What lines below contain the word "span"? Please pull each one out.

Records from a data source

====================

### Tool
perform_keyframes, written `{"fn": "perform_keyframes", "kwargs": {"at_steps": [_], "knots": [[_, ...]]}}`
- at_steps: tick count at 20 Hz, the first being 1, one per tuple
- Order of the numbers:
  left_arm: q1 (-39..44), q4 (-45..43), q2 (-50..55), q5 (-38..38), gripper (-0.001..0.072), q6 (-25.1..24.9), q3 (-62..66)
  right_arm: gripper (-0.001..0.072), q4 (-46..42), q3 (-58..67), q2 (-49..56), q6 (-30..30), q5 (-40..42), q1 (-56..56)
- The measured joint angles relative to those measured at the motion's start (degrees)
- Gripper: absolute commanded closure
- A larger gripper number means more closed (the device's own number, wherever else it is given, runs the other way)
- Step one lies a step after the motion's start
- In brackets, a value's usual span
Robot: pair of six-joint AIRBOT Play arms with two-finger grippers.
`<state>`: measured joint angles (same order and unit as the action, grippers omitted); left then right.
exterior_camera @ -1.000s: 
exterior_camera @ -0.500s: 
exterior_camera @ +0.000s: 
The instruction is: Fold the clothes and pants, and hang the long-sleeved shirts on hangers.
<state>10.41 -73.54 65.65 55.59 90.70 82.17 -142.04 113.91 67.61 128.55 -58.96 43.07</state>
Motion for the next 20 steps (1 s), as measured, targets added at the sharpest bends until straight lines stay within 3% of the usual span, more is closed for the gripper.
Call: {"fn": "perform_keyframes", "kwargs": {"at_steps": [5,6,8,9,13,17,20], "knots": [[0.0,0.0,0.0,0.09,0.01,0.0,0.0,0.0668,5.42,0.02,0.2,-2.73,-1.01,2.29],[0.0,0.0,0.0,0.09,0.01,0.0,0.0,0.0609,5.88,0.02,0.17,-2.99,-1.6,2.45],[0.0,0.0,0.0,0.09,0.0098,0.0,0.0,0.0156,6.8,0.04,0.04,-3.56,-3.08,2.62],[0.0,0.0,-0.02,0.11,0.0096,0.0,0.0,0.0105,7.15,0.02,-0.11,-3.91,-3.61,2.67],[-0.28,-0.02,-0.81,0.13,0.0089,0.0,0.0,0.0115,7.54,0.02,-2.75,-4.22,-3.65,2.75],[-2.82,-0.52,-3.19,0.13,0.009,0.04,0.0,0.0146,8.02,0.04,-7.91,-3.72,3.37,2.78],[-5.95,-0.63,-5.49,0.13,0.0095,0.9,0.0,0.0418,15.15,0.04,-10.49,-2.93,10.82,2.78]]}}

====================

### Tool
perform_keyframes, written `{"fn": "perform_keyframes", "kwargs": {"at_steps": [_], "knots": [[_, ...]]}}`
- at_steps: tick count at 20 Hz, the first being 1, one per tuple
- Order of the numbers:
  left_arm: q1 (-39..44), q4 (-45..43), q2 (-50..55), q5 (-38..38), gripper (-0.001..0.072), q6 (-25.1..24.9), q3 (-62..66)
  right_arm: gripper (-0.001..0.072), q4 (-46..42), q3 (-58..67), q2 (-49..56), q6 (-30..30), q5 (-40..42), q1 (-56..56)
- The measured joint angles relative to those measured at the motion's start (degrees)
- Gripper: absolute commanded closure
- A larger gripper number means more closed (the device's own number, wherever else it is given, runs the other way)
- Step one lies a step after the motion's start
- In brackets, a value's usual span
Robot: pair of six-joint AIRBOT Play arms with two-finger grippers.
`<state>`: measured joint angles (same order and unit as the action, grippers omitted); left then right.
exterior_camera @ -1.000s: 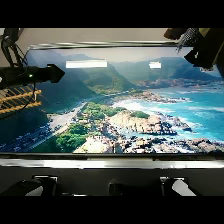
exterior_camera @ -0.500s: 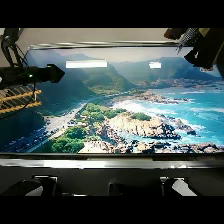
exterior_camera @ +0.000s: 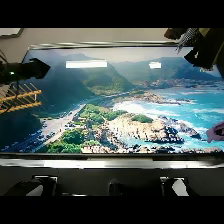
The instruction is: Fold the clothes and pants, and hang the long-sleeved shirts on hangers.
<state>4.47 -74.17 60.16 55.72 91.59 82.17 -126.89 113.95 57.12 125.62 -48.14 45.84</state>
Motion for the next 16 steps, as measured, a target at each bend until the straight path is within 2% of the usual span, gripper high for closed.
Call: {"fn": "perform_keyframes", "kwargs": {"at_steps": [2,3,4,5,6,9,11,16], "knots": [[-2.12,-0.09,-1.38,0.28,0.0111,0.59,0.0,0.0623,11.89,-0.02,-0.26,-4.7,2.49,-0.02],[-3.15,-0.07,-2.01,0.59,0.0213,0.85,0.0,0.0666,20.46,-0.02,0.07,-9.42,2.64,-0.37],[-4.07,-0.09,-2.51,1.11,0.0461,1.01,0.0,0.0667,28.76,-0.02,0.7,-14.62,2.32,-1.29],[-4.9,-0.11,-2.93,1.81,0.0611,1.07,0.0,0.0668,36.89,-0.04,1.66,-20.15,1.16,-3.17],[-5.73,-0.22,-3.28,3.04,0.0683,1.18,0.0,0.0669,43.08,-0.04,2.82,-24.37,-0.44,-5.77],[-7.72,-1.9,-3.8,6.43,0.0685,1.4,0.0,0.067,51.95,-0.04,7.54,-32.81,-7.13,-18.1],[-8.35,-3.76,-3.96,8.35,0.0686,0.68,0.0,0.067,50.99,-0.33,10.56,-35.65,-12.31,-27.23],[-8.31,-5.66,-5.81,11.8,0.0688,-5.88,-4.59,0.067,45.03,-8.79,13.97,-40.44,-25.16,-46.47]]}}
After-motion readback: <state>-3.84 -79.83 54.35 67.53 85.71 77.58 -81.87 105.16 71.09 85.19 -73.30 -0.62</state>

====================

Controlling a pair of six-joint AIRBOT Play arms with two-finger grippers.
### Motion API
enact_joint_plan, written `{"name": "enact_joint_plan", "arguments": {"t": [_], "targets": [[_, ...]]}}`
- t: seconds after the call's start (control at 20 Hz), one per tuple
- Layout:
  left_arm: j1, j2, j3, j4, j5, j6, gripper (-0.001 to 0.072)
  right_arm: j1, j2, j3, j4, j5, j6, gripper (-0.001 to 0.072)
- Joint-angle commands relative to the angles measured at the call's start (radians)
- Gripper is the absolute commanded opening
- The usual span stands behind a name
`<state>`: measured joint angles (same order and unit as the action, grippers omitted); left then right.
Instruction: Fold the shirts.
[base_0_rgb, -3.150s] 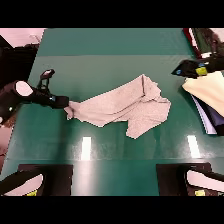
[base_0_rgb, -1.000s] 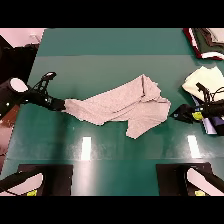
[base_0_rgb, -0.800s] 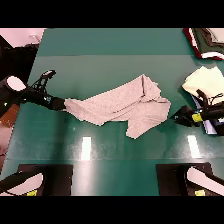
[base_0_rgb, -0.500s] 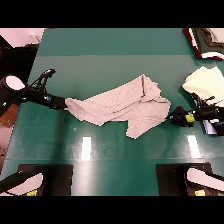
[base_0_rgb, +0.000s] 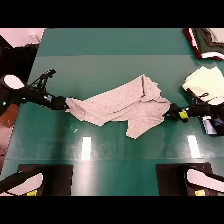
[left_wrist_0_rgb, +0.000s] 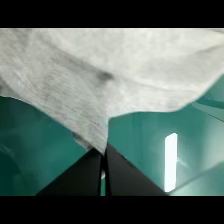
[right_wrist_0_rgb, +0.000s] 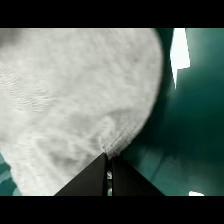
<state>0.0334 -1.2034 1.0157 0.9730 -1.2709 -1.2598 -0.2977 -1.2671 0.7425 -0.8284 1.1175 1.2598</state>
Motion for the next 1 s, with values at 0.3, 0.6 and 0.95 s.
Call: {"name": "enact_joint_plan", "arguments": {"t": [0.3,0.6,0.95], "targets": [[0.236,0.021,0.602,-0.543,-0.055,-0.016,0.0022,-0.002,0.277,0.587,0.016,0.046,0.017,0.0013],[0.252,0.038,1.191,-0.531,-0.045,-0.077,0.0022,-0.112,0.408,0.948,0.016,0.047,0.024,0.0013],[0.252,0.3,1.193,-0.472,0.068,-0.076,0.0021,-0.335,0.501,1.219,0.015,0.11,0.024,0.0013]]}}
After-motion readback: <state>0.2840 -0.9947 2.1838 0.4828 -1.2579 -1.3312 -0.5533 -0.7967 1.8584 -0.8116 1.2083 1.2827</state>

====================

- SOLUTION TO THE EXERCISE
- In brackets, a value's usual span
Motion for the next 20 steps (1 s), as measured, targets added at the sharpest bends until straight lines stay within 3% of the usual span, more is closed for the gripper.
- In brackets, a value's usual span
Motion for the next 16 steps, as measured, a target at each bend until the straight path is within 2% of the usual span, gripper high for closed.
- The usual span stands behind a name

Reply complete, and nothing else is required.